Carlos Moyá describió a la perfección, el pasado miércoles, lo que se se siente cuando te enfrentas a Rafel Nadal: "Cada pelota es un volver a empezar", dijo el tenista mallorquín tras caer de forma clara ante su paisano. Ayer, Novak Djokovic debió sentir lo mismo. Pese a jugar un tenis de altísimo nivel, acabó desesperado, confuso, como preguntándose ´qué estoy haciendo yo aquí´. Ni jugando el mejor tenis de su vida fue capaz de ganarle un set a un Nadal que, por tercera vez consecutiva, jugará la final de Roland Garros. Su rival será Roger Federer, en lo que supone la repetición de la pasada edición. Un partido, el del domingo, que llega con el morbo que supone la derrota del mallorquín ante el suizo en la final de Hamburgo del pasado 20 de mayo, cortando su racha de 81 victorias consecutivas sobre tierra.

Desde 1994, ningún jugador había llegado a la final sin ceder un solo set. El último fue Alberto Berasategui, que acabaría sucumbiendo ante un Bruguera que conseguiría su segundo título en París. Además, Nadal es el primer jugador desde 1980 que jugará la final por tercer año consecutivo. Iguala al sueco Bjorn Borg que aquél año conseguiría el tercero de sus cuatro títulos consecutivos, sumándose a los dos que logró en el 74 y 75.

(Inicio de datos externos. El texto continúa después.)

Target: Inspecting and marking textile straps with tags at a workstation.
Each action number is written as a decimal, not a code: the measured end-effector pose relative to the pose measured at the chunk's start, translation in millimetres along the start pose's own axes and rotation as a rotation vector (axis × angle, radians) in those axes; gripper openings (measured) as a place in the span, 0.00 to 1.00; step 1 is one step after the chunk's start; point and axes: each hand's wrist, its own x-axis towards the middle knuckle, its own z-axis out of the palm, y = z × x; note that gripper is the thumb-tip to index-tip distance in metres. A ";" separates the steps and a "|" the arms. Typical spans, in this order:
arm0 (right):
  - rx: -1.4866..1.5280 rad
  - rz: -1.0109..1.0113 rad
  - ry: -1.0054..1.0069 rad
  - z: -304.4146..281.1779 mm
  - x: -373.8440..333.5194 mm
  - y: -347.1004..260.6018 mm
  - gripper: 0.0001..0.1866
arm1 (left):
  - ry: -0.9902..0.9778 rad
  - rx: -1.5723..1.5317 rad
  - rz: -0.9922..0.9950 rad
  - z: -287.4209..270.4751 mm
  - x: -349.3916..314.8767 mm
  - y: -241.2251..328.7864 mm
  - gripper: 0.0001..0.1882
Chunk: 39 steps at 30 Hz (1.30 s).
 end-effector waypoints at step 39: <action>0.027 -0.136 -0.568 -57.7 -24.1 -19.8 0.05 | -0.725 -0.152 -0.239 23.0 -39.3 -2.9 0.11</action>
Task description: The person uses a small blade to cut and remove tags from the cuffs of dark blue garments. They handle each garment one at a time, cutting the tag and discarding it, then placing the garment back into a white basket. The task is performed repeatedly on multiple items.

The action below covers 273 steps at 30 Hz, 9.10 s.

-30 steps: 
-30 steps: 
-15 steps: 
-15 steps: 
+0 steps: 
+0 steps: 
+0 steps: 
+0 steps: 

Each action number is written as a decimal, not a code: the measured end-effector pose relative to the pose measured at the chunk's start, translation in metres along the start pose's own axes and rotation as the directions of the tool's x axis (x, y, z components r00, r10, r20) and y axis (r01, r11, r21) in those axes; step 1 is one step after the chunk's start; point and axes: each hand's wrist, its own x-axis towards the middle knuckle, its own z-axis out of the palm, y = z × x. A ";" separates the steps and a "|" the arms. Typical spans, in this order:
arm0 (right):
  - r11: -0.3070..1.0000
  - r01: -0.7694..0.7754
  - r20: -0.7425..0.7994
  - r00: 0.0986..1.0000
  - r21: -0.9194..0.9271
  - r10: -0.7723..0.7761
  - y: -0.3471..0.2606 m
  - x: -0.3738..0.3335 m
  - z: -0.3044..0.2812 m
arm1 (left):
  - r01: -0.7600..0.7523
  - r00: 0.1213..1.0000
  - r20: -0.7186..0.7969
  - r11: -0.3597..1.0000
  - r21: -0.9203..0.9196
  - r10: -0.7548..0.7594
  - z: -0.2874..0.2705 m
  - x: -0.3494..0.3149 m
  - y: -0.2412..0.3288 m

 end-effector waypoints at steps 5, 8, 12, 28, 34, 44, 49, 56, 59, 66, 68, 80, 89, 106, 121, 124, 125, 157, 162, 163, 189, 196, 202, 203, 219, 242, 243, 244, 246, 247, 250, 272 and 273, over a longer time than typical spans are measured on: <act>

Nadal y Djokovic, los dos jugadores más jóvenes del torneo, con 21 y 20 años respectivamente, jugaron un tenis de altísimo nivel, de alta escuela, con una intensidad descomunal. Cada punto parecía el último del partido. El mallorquín, apoyado en la pista por Pau Gasol, que presenció el partido en compañía de su novia, serbia -¿con quién iría?- empezó algo nervioso. La prueba es que Djokovic le rompió el servicio hasta dos veces. "Va, Rafel", se escuchó desde la grada. Era el grito de ánimo de su tío Toni cuando, con 5-4, su sobrino se disponía a servir para adjudicarse el primer set. Perdió el juego. Pero, al igual que ocurriera en el partido de Federer, en los momentos complicados, cuando hay que sacar un plus de donde sea, Nadal solventó la papeleta para llevarse el set por 7/5. Lo celebró como en las mejores ocasiones, con un gesto de rabia, lo que daba a entender lo mal que lo había pasado tras una hora y seis minutos de dura lucha.

El segundo set comenzó como el primero. Djokovic, que tiene problemas respiratorios crónicos -respira por la boca- y juega con lentillas, conservó su servicio en los tres primeros juegos, al igual que Nadal, que dio un golpe de efecto al partido en el séptimo juego al romper el servicio de su rival, cada vez más resignado a su suerte. El último punto de este séptimo juego fue, posiblemente -hubo muchos-, el mejor del partido, con un intercambio de golpes magistrales que acabó con un golpe de derecha del mallorquín que despertó la admiración del público que llenaba la Phillippe Chatrier. No se podía jugar mejor, y el gran nivel de Djokovic hace todavía más meritoria la victoria del manacorí.

El tercer set fue el más flojo, y sólo faltó que Nadal lo empezara con una rotura de servicio. El serbio, apoyado desde la grada por una veintena de personas que lucían su misma camiseta amarilla, pensó que ya había hecho demasiado y que su momento, si es que lo tuvo, ya había pasado. Los juegos fueron cayendo a favor de un Nadal que ya jugaba sin presión. No así su tío, para quien los partidos no finalizan hasta que se gana la última pelota. Un ejemplo. Con 5-2 y 30-0, es decir, a dos pelotas de alcanzar su tercera final, se escuchó por segunda vez a Toni Nadal. "No aturis", le gritó, en una nueva muestra de entender el deporte del mentor del campeón.

Muy a su pesar, Nadal llega como gran favorito a la final de mañana domingo. Federer es el número 1 y viene de ganarle en Hamburgo, pero Nadal es el doble campeón de Roland Garros y nunca ha perdido en la central. Con la de ayer son ya veinte victorias consecutivas. Pero, lo más importante, el de Manacor llega al duelo cumbre en un estado de forma sublime. Parece imposible que alguien pueda derrotarle. Ni siquiera Federer.